● Material supplied

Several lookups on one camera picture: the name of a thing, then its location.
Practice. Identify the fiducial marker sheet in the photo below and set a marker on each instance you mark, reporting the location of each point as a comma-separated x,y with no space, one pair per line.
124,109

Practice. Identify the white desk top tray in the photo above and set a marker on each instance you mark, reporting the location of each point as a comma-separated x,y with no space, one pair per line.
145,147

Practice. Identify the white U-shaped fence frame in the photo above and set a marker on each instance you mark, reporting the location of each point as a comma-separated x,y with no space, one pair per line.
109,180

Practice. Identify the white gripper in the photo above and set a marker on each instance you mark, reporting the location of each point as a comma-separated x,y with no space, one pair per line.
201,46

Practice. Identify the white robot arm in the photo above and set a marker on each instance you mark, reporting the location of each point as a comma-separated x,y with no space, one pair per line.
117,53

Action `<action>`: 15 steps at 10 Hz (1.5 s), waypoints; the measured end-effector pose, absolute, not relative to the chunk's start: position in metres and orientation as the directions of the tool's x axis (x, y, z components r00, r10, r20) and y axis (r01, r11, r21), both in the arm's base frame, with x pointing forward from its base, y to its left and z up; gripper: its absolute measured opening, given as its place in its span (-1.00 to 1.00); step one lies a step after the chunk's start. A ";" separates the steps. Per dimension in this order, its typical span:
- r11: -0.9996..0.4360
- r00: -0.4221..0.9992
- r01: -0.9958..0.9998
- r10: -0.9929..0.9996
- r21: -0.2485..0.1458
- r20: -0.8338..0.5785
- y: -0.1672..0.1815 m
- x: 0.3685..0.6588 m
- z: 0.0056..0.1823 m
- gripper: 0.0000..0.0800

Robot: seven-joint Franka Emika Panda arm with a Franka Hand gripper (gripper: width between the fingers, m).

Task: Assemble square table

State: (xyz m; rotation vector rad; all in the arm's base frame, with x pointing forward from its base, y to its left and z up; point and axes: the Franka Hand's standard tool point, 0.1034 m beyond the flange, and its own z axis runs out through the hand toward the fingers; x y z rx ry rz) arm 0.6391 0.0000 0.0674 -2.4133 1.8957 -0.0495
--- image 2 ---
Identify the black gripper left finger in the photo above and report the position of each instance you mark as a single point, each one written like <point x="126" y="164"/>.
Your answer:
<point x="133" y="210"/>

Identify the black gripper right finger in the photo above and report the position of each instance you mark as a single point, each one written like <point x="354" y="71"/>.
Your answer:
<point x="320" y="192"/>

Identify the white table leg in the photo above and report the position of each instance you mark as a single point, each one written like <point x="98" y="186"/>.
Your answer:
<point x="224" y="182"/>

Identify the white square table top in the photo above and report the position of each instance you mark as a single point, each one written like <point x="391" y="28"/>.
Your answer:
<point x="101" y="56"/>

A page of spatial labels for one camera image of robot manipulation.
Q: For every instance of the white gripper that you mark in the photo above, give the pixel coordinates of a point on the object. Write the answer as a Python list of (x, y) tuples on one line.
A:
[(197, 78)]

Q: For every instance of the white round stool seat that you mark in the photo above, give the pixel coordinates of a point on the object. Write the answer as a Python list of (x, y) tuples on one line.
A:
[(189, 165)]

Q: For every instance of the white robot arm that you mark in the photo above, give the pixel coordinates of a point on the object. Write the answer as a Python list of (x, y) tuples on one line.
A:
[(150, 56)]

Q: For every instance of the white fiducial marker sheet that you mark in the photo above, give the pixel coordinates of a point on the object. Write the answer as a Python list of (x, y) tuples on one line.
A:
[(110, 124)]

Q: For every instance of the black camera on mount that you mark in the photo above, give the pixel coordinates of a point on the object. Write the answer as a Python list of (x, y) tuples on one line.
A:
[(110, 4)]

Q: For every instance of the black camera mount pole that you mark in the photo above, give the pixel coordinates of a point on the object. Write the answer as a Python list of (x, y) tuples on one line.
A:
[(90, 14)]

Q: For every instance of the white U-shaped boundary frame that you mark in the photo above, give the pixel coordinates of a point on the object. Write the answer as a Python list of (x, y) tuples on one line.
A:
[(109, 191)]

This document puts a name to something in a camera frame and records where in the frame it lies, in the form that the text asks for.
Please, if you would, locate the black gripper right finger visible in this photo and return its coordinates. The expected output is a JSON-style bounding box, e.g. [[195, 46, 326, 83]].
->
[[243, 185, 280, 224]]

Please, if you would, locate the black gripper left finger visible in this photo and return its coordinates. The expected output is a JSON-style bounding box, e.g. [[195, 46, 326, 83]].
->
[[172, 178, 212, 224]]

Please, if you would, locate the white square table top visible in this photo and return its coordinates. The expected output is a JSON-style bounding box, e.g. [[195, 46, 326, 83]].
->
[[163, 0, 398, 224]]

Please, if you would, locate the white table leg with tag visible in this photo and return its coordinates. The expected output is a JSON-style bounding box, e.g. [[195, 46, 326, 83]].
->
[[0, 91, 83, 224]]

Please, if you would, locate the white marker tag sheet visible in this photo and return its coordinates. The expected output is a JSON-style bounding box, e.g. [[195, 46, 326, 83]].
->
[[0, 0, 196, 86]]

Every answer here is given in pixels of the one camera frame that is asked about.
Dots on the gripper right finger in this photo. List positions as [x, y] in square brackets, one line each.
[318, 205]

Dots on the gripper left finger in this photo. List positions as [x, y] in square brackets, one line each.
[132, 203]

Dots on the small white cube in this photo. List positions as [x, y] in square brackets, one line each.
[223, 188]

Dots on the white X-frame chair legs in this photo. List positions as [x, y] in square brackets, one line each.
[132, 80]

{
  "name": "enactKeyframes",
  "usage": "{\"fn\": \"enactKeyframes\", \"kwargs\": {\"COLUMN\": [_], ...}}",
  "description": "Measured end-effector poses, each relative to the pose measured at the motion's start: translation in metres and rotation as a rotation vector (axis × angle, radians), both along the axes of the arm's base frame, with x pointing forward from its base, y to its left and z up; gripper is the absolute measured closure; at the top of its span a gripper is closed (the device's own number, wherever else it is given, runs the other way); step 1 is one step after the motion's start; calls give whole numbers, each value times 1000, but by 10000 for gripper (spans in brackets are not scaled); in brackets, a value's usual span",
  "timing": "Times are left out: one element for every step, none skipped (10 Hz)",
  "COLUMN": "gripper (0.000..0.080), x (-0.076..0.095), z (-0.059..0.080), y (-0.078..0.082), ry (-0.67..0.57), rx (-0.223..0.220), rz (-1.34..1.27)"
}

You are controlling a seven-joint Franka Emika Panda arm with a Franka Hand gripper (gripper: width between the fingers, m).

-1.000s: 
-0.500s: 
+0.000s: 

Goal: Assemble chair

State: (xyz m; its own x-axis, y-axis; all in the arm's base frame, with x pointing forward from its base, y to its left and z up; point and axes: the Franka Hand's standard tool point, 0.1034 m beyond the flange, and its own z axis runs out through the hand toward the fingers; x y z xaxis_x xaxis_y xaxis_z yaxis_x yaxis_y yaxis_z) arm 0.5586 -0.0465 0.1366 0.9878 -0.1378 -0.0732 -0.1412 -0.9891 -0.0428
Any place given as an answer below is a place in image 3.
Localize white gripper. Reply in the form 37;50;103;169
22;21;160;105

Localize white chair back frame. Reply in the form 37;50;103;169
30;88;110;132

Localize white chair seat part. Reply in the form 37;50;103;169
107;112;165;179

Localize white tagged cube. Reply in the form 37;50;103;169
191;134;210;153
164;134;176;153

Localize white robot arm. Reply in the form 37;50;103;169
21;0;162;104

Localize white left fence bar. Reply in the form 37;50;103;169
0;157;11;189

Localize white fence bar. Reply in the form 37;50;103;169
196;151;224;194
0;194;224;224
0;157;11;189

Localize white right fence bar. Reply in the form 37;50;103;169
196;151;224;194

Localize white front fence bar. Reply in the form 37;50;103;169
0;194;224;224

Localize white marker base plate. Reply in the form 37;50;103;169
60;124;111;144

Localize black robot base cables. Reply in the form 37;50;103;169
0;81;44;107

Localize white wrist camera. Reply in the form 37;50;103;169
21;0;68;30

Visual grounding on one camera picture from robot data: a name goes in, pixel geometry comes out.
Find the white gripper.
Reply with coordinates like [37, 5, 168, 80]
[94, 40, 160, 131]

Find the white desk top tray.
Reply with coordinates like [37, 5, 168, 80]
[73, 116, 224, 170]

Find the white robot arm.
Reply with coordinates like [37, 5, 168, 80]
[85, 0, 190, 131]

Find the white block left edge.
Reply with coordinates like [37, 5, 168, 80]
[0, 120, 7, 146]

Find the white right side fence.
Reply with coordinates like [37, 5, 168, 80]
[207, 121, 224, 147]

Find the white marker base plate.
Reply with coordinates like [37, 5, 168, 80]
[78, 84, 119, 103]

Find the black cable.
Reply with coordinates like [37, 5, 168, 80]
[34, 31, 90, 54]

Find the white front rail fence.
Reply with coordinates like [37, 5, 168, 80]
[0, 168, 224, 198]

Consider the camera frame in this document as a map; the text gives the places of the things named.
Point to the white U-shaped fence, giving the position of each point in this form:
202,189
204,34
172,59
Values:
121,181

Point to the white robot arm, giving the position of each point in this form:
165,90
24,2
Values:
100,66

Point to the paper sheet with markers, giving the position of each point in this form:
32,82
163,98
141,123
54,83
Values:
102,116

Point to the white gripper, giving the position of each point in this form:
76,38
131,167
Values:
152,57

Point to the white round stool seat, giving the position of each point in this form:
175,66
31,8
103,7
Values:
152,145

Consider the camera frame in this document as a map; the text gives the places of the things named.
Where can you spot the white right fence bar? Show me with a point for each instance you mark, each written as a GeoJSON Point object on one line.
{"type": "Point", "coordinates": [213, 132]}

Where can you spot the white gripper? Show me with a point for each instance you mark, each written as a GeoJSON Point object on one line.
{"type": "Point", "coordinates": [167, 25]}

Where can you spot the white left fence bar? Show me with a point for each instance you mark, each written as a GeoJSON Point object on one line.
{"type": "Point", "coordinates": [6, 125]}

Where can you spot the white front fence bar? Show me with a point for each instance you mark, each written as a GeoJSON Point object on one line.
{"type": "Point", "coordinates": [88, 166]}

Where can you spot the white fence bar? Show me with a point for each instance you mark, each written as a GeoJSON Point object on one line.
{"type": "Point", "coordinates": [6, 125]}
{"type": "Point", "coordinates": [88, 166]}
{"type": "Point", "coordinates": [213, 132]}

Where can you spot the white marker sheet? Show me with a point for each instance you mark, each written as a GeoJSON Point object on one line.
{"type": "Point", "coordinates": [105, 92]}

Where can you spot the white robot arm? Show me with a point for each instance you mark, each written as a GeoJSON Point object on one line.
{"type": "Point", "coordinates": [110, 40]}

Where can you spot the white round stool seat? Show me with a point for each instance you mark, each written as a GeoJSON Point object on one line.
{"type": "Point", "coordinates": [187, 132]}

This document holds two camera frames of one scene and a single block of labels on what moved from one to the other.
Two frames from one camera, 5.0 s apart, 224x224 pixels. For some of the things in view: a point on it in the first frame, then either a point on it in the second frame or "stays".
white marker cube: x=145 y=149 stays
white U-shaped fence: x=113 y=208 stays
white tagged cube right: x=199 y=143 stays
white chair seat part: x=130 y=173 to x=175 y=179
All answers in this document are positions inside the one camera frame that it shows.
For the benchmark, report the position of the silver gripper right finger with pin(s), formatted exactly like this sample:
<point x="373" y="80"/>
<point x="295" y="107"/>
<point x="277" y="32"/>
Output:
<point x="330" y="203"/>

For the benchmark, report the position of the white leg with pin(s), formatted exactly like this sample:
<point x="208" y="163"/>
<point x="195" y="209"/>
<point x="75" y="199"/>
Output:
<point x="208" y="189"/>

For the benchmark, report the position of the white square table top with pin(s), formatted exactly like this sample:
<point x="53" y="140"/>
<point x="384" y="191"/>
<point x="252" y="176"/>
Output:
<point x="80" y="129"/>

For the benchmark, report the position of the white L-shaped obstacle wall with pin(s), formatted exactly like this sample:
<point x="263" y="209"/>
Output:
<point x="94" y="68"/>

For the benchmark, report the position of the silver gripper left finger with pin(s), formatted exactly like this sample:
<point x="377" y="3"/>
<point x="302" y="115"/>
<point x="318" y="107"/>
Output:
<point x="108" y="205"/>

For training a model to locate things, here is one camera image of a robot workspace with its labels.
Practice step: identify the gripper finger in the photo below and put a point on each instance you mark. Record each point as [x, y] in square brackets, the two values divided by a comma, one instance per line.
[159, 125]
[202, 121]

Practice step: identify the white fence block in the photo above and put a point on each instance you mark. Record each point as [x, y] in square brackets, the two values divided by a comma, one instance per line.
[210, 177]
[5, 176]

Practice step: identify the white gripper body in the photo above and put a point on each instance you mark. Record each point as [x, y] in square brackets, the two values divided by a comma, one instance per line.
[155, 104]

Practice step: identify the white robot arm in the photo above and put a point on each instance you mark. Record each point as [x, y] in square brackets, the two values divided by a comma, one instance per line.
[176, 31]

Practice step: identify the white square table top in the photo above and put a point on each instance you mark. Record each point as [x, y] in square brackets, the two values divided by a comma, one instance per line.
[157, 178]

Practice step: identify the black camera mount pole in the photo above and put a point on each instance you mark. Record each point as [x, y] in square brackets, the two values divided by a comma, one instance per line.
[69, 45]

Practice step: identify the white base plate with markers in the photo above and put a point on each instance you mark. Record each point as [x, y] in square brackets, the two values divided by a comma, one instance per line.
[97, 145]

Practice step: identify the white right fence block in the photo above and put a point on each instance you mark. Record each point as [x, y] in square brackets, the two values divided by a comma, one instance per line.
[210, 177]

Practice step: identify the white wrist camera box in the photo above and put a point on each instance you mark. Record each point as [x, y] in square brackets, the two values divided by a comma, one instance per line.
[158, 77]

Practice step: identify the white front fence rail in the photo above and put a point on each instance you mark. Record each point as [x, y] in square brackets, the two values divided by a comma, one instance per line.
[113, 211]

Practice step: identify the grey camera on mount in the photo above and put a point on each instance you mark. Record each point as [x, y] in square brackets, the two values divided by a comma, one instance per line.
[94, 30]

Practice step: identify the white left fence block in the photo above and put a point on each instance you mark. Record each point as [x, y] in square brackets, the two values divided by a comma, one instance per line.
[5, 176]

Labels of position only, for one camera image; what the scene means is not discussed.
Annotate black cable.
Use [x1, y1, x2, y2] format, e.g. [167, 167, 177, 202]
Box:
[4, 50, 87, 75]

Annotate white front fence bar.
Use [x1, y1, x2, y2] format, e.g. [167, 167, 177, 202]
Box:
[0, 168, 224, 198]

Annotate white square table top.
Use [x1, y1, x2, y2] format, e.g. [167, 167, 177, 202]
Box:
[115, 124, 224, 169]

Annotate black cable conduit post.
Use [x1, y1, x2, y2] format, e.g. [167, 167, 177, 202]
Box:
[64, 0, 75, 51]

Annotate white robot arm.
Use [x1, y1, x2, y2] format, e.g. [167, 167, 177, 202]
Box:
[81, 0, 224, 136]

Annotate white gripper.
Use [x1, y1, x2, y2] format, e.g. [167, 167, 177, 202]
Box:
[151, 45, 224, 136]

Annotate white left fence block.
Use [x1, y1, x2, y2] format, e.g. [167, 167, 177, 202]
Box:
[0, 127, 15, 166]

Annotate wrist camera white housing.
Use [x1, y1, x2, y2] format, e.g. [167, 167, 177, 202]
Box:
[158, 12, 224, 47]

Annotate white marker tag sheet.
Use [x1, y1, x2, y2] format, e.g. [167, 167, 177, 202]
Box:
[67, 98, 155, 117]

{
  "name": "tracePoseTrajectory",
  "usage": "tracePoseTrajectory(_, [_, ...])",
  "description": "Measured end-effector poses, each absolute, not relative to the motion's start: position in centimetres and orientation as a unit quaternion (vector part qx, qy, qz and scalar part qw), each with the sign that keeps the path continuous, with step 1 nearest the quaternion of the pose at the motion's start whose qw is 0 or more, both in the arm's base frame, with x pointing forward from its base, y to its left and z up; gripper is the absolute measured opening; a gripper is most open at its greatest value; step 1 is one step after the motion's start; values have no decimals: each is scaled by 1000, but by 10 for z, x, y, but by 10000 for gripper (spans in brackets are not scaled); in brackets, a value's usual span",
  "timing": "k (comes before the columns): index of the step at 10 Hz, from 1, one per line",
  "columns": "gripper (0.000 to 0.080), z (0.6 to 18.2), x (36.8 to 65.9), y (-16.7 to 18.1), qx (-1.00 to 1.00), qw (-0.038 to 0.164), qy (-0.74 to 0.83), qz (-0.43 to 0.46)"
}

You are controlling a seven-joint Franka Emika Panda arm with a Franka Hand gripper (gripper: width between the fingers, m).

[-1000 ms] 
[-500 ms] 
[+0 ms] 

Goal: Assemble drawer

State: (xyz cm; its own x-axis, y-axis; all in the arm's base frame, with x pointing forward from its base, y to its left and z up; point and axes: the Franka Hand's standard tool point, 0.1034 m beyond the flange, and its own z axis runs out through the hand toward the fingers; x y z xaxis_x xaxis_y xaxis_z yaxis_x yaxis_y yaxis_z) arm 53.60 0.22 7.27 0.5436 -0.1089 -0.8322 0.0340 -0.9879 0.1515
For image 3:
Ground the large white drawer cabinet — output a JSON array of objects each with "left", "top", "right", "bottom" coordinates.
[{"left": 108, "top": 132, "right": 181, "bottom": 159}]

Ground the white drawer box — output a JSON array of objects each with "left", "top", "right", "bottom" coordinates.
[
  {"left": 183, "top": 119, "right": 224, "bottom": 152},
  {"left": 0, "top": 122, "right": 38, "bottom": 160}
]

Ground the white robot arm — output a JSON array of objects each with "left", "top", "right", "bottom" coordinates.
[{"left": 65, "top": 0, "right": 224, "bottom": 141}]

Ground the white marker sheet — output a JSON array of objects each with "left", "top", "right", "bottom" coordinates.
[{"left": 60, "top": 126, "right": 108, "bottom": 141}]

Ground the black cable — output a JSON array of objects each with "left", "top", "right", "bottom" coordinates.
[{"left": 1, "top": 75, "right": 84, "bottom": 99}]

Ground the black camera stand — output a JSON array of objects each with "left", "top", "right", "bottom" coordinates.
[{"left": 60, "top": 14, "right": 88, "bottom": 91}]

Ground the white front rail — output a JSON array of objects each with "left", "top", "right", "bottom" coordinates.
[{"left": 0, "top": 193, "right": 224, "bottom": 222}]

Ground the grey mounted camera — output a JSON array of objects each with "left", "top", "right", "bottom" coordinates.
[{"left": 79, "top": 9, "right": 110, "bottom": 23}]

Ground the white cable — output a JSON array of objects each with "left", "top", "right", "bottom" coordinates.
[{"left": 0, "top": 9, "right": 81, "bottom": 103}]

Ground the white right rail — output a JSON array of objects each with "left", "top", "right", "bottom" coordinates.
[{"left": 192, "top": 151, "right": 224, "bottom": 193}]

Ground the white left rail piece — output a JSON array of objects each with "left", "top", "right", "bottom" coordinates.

● How to complete this task
Take each line above that holds the string "Annotate" and copy it.

● Exercise response
Annotate black cable.
Annotate white front fence bar.
Annotate white square table top.
Annotate black cable conduit post.
Annotate white robot arm.
Annotate white gripper.
Annotate white left fence block.
Annotate wrist camera white housing.
Annotate white marker tag sheet.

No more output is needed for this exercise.